Perhaps somewhat unusually, we believe it is preferable to adjust active components before passive components. First, as you will see later, improving the active components can have a more significant impact on the ITR than passive components. Second, specialized passive components can be more costly than standard passive components whereas active ones are typically not. Finally, some passive implementation can be more difficult if derivatives are used extensively. In addition, active managers engage more actively with the companies that they hold/plan to hold in order to improve their decarbonization approach.

  1. Adjust long-term assumptions

Most asset owners and fiduciaries start with a strategic asset allocation based on historical asset returns, risk and correlations. As we have outlined in our 30-year climate-adjusted capital market assumptions, we believe it is important to consider the changes that transitioning to a low-carbon economy may have on the outlook for asset classes.

When thinking about the impacts of climate change on our long-term asset return assumptions, we take into consideration three scenarios and a “no climate change" scenario. This latter scenario does not allow for physical and transition risks. The No Action scenario is one in which temperatures are set to rise more than 3°C above pre-industrial levels by the end of the century. Our base case is the Partial Mitigation scenario, where temperature increases are more limited due to the introduction of carbon emission mitigation policies starting from 2025. Finally, we have recently added a Net Zero scenario, in which, thanks to more aggressive mitigation policies, temperature projections are in line with the Paris Agreement.

Overall, accounting for climate change, equities are still expected to outperform other asset classes over the next 30 years. On a regional basis, emerging market equities are expected to outperform most developed equity (DM) markets (seen in Figure 1) when using a partial mitigation scenario. However, allowing for climate change tends to have a larger impact on emerging markets on average than for developed markets. Meanwhile, our forecasts suggest that credit and property will still deliver better returns than sovereign bonds.

Figure1_Adjustingforclimatechange_4.29.2022.JPG

The efficient frontiers for a typical portfolio targeting over 5% p.a. are different when using the 30-year assumptions with and without climate change adjustment (see Figure 2). The efficient frontier considering the consequences of climate change cannot achieve the same level of returns because the returns of the riskiest assets are reduced when climate change is considered. In our 30-year assumptions, we do not adjust risk assumptions for assets when allowing for climate change.

Figure2_returnsforclimatechangeresults_4.29.2022.JPG

We have shown two different climate change scenarios.

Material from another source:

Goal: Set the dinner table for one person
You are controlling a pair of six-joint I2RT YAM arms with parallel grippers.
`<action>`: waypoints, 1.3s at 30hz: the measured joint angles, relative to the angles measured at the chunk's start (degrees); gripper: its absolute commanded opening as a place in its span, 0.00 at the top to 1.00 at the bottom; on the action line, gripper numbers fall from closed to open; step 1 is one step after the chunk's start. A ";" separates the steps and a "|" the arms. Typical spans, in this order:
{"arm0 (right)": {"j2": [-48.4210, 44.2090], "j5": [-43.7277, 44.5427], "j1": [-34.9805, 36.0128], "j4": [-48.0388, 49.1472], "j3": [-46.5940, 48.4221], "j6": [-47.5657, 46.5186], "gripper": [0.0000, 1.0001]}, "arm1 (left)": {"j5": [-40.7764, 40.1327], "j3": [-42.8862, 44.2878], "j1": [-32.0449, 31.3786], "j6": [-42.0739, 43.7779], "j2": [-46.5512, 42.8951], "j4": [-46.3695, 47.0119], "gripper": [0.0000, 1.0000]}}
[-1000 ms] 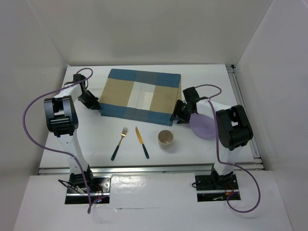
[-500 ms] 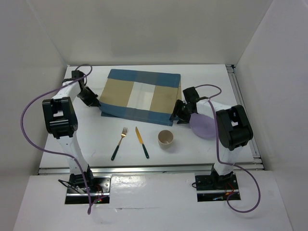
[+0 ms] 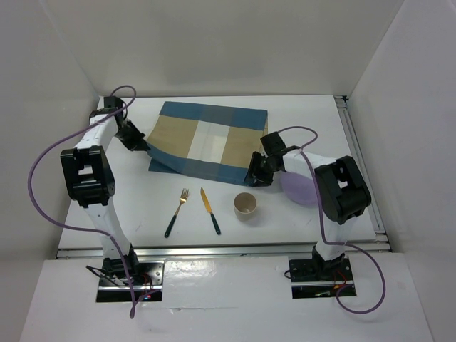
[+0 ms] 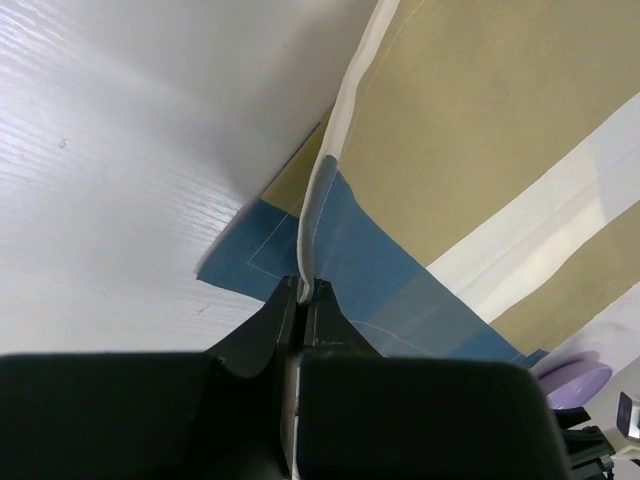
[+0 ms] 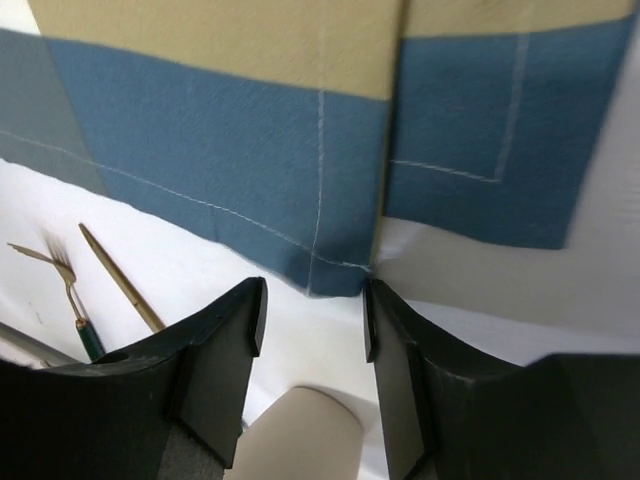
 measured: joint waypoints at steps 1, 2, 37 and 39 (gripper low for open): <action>0.11 -0.07 0.57 0.07 0.00 0.17 0.55 | 0.00 0.00 -0.17 0.00 0.00 -0.15 1.00; 0.15 -0.02 1.07 0.11 0.00 0.20 0.61 | 0.00 0.00 -0.28 0.00 0.00 -0.22 1.00; 12.50 5.81 -9.27 -6.45 51.19 -8.17 1.00 | 13.27 26.21 -2.12 2.75 7.02 -4.13 1.00; 12.11 5.42 -10.36 -6.03 51.47 -8.46 1.00 | 15.02 26.49 -2.51 2.80 6.69 -2.54 1.00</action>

Due to the uncertain path of decarbonization, we believe scenario analysis is imperative for asset owners in considering the appropriate impact of changing long-term asset assumptions. Similarly, the Task Force on Climate-Related Financial Disclosures (TCFD) requires trustees of UK pension funds to “consider how different investments and strategies could be impacted by transition and physical risks, at an asset class, sector and firm level where appropriate.” The Pensions Regulator in the UK suggests using scenario analysis as a helpful tool.

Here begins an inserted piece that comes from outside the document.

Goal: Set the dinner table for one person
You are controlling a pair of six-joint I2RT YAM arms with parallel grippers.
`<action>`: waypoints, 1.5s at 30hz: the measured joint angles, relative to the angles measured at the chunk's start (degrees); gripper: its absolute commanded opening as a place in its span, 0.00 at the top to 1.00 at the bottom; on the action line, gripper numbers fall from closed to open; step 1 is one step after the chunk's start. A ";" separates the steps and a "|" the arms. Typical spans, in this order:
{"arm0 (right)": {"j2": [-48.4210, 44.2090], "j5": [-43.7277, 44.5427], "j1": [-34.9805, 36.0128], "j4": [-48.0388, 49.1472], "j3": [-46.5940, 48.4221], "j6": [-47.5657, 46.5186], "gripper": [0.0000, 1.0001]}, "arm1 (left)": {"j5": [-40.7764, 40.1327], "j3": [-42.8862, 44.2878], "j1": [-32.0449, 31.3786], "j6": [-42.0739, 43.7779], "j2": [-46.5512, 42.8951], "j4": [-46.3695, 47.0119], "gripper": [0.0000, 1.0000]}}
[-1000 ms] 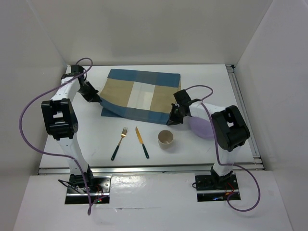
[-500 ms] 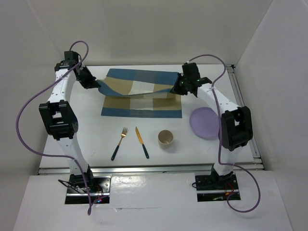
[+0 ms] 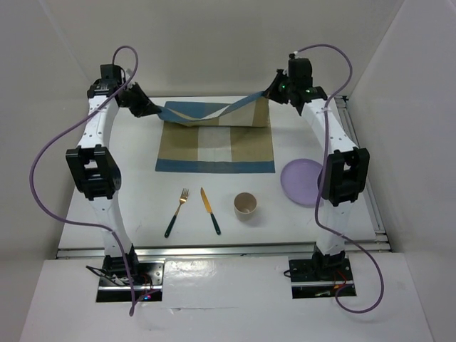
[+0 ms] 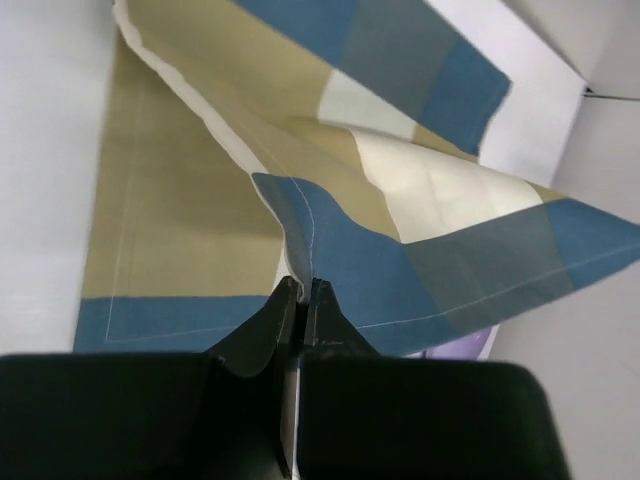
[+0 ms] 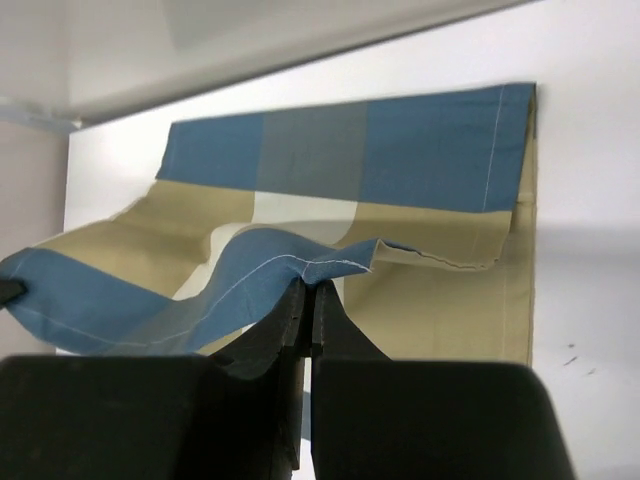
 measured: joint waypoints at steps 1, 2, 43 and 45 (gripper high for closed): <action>-0.48 -0.15 -0.52 0.50 -0.20 -0.13 1.00 | 0.72 0.02 -0.24 0.00 -0.33 1.05 1.00; -1.14 -0.22 -0.90 1.33 -0.85 -0.26 1.00 | 1.36 -0.04 -0.44 0.04 -0.74 1.66 1.00; 3.23 -12.37 -8.02 8.70 7.23 1.70 1.00 | 3.02 8.46 -2.64 2.58 -0.81 9.40 1.00; -1.16 -13.09 -8.44 12.22 0.42 1.42 1.00 | 4.09 -0.09 -2.62 2.03 -6.49 11.98 1.00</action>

When we consider climate-adjusted returns, the asset allocation of the portfolio changes. Figure 3 shows that when we adjust returns for climate change without restricting the amount that can be allocated to emerging markets (EM), there is a reallocation of portfolio assets from emerging market equities to developed market equities. This is due to the fact that emerging markets suffer a greater decrease in productivity in higher temperatures.

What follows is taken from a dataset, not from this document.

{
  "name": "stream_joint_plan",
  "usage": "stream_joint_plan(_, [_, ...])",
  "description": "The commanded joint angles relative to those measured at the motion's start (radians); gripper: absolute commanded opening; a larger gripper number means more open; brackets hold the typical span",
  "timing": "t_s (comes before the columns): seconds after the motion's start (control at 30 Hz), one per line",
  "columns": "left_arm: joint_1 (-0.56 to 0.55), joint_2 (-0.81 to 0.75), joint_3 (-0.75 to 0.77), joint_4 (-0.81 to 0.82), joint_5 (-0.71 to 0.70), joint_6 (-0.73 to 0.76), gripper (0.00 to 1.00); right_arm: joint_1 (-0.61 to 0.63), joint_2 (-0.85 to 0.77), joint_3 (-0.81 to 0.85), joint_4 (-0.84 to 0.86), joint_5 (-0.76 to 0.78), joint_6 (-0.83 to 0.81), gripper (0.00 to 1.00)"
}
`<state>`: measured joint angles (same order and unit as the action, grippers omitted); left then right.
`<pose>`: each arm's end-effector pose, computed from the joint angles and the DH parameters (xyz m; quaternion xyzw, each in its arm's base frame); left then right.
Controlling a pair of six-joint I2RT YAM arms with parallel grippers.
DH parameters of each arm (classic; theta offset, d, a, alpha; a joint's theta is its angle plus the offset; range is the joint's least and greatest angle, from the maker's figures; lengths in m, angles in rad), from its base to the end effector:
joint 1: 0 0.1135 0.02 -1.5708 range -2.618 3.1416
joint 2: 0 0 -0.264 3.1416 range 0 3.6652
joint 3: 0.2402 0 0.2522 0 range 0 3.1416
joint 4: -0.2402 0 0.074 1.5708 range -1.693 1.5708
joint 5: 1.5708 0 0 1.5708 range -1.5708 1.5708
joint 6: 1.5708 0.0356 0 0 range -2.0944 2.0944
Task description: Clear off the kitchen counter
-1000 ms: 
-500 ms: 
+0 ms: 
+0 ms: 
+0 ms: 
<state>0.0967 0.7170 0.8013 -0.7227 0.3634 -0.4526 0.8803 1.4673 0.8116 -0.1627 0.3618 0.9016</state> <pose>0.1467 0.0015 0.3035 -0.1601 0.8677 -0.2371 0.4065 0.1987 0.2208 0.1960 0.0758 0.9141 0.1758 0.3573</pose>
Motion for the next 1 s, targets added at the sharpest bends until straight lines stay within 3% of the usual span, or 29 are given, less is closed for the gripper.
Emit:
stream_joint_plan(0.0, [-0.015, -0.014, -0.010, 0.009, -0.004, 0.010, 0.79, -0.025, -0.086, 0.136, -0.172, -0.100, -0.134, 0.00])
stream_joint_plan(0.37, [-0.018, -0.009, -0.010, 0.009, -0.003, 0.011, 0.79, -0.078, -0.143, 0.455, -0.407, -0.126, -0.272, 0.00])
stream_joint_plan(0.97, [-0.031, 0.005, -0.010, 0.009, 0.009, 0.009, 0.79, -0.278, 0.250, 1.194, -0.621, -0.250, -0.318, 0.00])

Figure3_Portfolioallocationshifts_4.29.2022.JPG

  1. Improve the temperature alignment of active components

For our multi-asset portfolios that are required to have lower carbon scores than their index benchmarks, we have either changed underlying active managers or worked with existing managers to improve their scores. This is in addition to adjusting our long-term return forecasts.

For example, in one of our multi-asset portfolios we shifted from an active broad global equity fund to an active global sustainable equity fund and sustainable thematic funds (invested in themes such as food, water and the energy transition). Figure 4 shows how the portfolio weights have shifted from “not sustainable” components to the majority of holdings being sustainable or ESG integrated over time. Although this article focuses specifically on decarbonization, the example portfolio we show in Figure 4 has a broader sustainability agenda.

Figure4_improveportfoliosustainability_4.29.2022.JPG

For asset owners with significant numbers of active managers, governance resource will be required to evaluate each manager’s current approach to reducing carbon emissions and to judge whether their future approach may meet the asset owner’s objectives. This is clearly not a one-off process.

For asset owners with limited time for governance, picking off the managers that manage mandates that are likely to have the biggest impact first, either by type of mandate or percentage allocation in the portfolio, might make sense. We show how to make this decision later in this paper when we analyze a typical portfolio.

  1. Improve the temperature alignment of passive components

Asset owners typically hold their passive allocations through one or more of the following:

  • ETFs or pooled funds
  • Segregated mandates
  • Derivatives

To adjust the passive allocations to improve the climate scores in segregated mandates, asset owners will need to work with their passive managers in the same way as with active managers. This will require adjusting the weights of stocks in equity indices, for example, by reweighting towards those issuers that have a better climate alignment. This is, in effect, an active decision as someone will need to make a decision about the methodology required to do this.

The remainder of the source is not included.